__What the exercise asks__
For each entry, repeat the text exactly and omit any picture it holds.

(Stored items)
· · · ·

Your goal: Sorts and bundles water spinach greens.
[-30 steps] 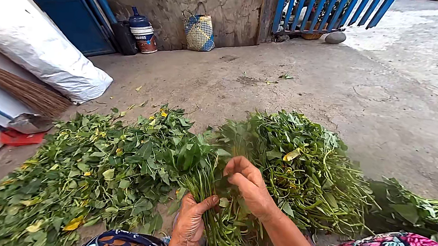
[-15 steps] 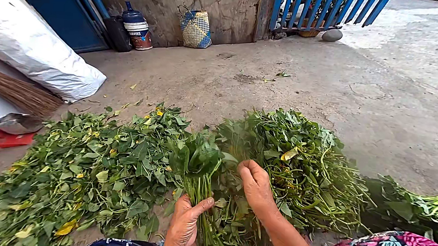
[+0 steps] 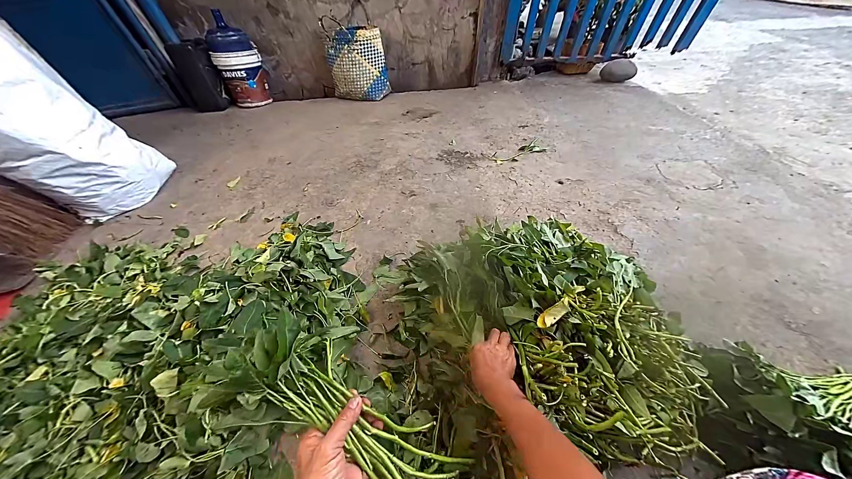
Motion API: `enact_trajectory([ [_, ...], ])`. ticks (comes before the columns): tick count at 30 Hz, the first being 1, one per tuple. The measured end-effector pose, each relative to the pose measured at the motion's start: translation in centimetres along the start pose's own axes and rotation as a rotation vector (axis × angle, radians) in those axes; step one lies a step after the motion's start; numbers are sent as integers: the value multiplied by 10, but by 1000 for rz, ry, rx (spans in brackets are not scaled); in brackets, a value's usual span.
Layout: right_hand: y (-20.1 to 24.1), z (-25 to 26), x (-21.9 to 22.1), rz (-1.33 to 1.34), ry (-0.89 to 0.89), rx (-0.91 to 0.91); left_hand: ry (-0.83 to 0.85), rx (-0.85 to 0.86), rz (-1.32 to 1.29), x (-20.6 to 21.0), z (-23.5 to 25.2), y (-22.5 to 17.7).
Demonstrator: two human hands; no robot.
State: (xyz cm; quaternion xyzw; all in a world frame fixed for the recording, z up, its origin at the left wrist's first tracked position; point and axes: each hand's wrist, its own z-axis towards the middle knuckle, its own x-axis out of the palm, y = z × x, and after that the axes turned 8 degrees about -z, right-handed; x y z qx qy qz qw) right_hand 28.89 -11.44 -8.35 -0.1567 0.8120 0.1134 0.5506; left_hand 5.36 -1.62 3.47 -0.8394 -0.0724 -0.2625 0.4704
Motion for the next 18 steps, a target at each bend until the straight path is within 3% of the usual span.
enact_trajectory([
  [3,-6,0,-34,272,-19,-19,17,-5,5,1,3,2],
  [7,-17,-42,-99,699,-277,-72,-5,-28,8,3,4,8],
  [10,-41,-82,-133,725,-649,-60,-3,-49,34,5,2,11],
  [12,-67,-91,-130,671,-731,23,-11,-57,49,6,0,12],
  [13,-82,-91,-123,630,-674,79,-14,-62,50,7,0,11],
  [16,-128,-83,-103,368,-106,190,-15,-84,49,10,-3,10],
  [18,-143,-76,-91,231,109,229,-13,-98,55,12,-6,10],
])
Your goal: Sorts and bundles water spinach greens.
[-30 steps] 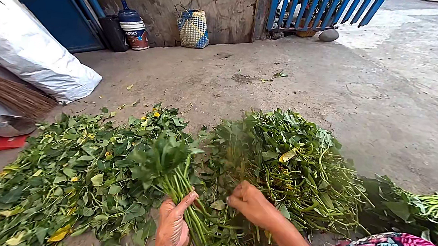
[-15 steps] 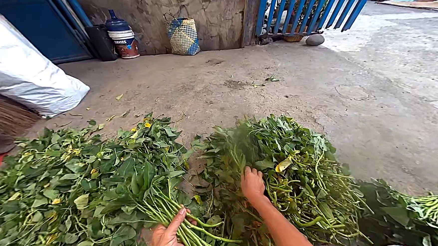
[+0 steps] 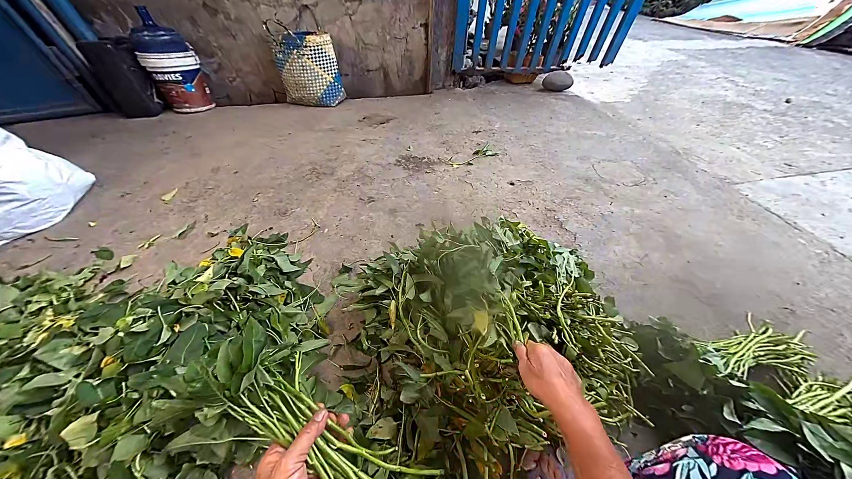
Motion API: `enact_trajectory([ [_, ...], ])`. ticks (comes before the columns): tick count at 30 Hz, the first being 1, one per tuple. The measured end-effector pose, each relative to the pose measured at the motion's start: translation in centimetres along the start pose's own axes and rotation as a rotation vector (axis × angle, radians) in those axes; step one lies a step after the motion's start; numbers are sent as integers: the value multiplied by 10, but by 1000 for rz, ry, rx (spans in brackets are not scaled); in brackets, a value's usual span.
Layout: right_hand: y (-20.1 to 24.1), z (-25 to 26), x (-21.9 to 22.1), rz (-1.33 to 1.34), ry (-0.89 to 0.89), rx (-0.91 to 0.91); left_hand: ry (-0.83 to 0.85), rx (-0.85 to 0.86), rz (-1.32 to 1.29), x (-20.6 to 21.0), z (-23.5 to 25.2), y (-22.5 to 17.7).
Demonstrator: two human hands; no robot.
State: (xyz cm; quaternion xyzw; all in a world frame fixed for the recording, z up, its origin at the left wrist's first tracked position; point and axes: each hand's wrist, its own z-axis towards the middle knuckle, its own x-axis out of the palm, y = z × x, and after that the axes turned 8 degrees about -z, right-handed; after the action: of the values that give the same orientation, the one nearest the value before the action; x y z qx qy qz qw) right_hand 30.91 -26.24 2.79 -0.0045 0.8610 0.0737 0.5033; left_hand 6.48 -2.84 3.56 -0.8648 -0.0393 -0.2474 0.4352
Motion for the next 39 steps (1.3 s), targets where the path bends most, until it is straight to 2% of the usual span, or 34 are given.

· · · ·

__The answer__
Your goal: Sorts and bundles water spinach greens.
[-30 steps] 
[-15 steps] 
[+0 steps] 
Motion API: `enact_trajectory([ [_, ...], ])`. ticks (comes before the columns): tick count at 30 Hz, the first being 1, one per tuple. The measured end-effector pose, each relative to the pose measured at the motion's start: translation in centimetres along the start pose's own axes and rotation as a rotation vector (axis × angle, radians) in those axes; step one lies a step after the motion's start; numbers are sent as integers: the value multiplied by 10, but by 1000 for rz, ry, rx (spans in brackets are not scaled); in brackets, a value's usual span.
Layout: right_hand: y (-20.1 to 24.1), z (-25 to 26), x (-21.9 to 22.1), rz (-1.33 to 1.34), ry (-0.89 to 0.89), rx (-0.91 to 0.91); left_hand: ry (-0.83 to 0.85), rx (-0.85 to 0.86), rz (-1.32 to 1.29), x (-20.6 to 21.0), z (-23.5 to 25.2), y (-22.5 to 17.7).
Demonstrator: two human hands; no robot.
State: (xyz cm; quaternion xyzw; all in a world frame fixed for the recording, z up, its origin at the left wrist's first tracked position; point and axes: each hand's wrist, its own z-axis towards the middle knuckle, its own x-axis out of the palm, y = z × x, and after that the axes turned 8 degrees about -z, right-handed; x y z qx qy qz qw) right_hand 28.89 -11.44 -8.35 -0.1567 0.8120 0.1134 0.5506; left_hand 5.36 -1.62 3.47 -0.8394 -0.0724 -0.2625 0.4704
Motion for the next 18 steps, a target at each bend until the straight path is within 3% of the usual span.
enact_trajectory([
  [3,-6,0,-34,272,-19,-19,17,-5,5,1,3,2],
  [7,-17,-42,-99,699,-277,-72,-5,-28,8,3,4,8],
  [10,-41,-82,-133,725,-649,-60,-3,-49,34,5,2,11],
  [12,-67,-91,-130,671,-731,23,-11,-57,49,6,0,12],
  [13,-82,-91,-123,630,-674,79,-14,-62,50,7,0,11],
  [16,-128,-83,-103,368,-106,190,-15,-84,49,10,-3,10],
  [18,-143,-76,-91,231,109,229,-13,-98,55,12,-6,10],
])
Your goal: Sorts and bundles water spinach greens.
[-30 steps] 
[-15 steps] 
[+0 steps] 
Motion API: `enact_trajectory([ [_, ...], ])`. ticks (comes before the columns): tick count at 30 Hz, the first being 1, one per tuple. The measured end-effector pose, each relative to the pose measured at the motion's start: translation in centimetres along the start pose's own axes and rotation as a rotation vector (axis × angle, radians) in those axes; step one lies a step after the motion's start; numbers are sent as integers: the value multiplied by 10, but by 1000 for rz, ry, rx (spans in brackets are not scaled); in brackets, a value's usual span.
Layout: right_hand: y (-20.1 to 24.1), z (-25 to 26), x (-21.9 to 22.1), rz (-1.33 to 1.34), ry (-0.89 to 0.89), rx (-0.91 to 0.91); left_hand: ry (-0.83 to 0.85), rx (-0.85 to 0.86), rz (-1.32 to 1.29), x (-20.6 to 21.0), z (-23.5 to 25.2), y (-22.5 to 17.7).
Demonstrator: two human hands; no robot.
State: (xyz cm; quaternion xyzw; all in a world frame fixed for the recording, z up, its origin at the left wrist's first tracked position; point and axes: each hand's wrist, its own z-axis towards the middle knuckle, its own x-axis out of the palm, y = z × x, and after that the axes turned 8 degrees about -z, right-handed; after the action: of the values that give the same orientation, the one nearest the value before the action; x y z qx qy qz qw) right_hand 30.91 -26.24 2.79 -0.0045 0.8610 0.0737 0.5033; left_hand 6.48 -2.84 3.56 -0.8648 -0.0393 -0.2474 0.4352
Motion for the next 39 steps (1.3 s), targets where the path bends most, until it is straight to 2% of the usual span, or 34 are given.

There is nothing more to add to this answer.